[What to do]
Write out exactly the lines of the material below, beginning at the top and ending at the line that contains "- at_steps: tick".

[Supplied material]
◇ ◇ ◇ ◇ ◇

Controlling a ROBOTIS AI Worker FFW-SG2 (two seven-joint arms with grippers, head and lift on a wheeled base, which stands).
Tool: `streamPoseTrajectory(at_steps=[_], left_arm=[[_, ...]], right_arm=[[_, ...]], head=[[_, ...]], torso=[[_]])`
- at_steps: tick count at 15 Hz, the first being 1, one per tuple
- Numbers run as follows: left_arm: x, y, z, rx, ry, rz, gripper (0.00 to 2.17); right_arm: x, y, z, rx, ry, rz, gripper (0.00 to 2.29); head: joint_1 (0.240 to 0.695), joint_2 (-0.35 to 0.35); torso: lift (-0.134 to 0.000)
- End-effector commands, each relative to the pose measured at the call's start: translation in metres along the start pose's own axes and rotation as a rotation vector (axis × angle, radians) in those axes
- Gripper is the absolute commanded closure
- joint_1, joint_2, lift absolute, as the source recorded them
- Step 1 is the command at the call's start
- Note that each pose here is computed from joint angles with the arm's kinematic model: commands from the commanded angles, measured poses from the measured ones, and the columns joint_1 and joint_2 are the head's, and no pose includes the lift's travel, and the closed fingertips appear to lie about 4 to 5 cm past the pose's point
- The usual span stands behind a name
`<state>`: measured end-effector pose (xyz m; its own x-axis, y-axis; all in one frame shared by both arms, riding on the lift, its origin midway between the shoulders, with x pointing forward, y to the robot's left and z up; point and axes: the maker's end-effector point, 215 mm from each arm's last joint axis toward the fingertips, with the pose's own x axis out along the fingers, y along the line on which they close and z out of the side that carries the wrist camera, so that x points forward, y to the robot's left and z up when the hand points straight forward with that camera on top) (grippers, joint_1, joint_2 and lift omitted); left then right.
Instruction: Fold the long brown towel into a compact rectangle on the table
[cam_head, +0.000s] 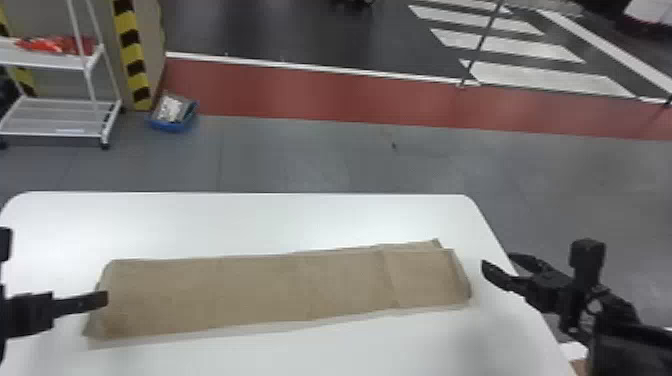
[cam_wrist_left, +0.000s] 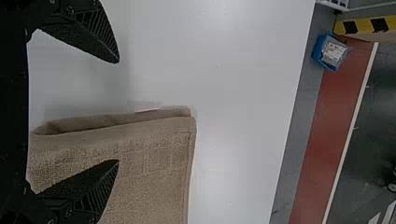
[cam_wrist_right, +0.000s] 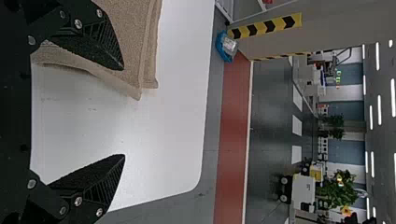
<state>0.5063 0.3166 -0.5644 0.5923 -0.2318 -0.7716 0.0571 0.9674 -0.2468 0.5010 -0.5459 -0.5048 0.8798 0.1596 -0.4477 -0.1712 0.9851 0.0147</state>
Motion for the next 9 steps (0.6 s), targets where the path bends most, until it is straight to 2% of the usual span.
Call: streamPoseTrajectory(at_steps=[1, 9], left_arm=[[0.0011, 0.0003, -0.0002, -0.001, 0.004, 0.001, 0.13], [0.0033, -0.0016, -0.0065, -0.003, 0.036, 0.014, 0.14]], right_arm=[[-0.0004, -0.0003, 0.0004, 0.001, -0.002, 0.0, 0.25], [0.0025, 0.0003, 0.0019, -0.006, 0.006, 0.0, 0.25]], head=[[0.695, -0.247], [0.695, -0.251]], torso=[[0.0], [0.0]])
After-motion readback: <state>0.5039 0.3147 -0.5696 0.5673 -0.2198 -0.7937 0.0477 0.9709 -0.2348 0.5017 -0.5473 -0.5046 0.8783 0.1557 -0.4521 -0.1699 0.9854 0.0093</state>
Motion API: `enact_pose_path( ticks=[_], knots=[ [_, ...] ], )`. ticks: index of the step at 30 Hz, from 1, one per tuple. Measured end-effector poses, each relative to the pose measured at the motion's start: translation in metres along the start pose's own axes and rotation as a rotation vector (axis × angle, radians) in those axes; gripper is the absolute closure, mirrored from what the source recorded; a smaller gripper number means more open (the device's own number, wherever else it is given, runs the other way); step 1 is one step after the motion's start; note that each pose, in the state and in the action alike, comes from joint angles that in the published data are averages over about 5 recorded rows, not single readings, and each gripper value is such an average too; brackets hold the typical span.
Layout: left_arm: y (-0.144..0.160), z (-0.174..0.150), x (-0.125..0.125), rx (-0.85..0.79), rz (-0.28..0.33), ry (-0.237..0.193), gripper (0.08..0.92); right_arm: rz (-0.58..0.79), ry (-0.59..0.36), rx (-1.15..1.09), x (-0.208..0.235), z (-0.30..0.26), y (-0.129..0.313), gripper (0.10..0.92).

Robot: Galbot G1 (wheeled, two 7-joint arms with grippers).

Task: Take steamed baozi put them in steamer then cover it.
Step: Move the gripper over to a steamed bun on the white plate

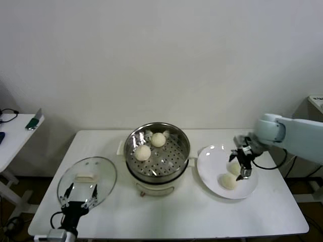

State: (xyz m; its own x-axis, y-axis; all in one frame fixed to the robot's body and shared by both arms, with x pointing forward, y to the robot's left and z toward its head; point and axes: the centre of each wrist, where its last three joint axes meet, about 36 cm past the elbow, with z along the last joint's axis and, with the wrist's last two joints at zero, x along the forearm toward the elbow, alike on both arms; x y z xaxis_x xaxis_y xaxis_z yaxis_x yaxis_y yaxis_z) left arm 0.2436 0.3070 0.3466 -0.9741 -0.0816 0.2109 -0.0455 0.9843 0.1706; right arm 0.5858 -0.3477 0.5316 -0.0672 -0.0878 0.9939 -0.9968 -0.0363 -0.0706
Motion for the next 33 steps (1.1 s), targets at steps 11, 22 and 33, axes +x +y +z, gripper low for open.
enact_pose_path(
  ticks=[11, 22, 33],
  knots=[
    [-0.001, 0.001, 0.002, -0.002, 0.002, 0.003, 0.177, 0.017, 0.039, -0.035, -0.047, -0.007, 0.002, 0.2],
    [-0.001, 0.001, 0.001, -0.002, 0.004, -0.001, 0.177, 0.023, 0.062, -0.074, -0.075, -0.004, 0.006, 0.215],
    [-0.001, 0.0, 0.0, -0.005, 0.004, -0.003, 0.177, 0.035, 0.048, -0.082, -0.079, -0.006, 0.0, 0.35]
  ],
)
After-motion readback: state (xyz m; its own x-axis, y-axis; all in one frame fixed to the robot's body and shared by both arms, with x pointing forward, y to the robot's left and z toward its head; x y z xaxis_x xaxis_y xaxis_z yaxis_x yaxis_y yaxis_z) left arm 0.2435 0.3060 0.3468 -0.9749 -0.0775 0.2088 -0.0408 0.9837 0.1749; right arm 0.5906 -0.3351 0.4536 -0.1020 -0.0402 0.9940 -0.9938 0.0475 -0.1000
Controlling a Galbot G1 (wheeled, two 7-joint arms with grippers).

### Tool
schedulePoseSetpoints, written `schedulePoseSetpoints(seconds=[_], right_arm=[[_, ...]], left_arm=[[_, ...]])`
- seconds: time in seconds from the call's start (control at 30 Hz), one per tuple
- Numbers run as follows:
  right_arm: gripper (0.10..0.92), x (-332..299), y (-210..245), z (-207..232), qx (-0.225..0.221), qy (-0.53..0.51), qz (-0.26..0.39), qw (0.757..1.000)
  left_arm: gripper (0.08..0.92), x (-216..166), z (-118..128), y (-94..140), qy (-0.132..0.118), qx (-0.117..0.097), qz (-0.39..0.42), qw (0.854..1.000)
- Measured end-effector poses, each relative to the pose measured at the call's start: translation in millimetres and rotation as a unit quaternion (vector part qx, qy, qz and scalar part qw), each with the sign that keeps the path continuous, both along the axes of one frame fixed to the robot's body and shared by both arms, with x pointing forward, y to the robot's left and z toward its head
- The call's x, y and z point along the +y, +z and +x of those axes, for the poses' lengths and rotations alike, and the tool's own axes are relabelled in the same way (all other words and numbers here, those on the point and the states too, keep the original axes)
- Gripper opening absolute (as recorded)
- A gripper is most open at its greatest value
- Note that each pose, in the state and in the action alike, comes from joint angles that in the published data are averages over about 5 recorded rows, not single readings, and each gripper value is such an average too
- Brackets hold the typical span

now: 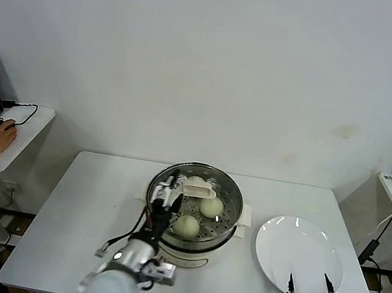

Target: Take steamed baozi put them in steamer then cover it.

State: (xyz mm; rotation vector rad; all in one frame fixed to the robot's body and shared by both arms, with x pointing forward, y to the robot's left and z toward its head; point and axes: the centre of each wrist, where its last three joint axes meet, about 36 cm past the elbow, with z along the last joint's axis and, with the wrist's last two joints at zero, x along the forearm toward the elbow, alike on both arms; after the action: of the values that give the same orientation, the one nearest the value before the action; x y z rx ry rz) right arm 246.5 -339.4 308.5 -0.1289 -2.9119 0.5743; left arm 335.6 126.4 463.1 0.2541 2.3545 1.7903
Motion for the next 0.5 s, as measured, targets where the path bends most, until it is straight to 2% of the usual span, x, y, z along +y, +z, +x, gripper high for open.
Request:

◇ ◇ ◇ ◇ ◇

[Result]
Controlling a ROBOTIS AI Worker FFW-SG2 (two seven-joint arms with grippers, head and lift on a wheeled base, which stands).
Tool: `streamPoseTrajectory(at_steps=[_], left_arm=[[_, ...]], right_arm=[[_, ...]], head=[[_, ...]], torso=[[_]])`
- at_steps: tick count at 15 Hz, the first being 1, one per tuple

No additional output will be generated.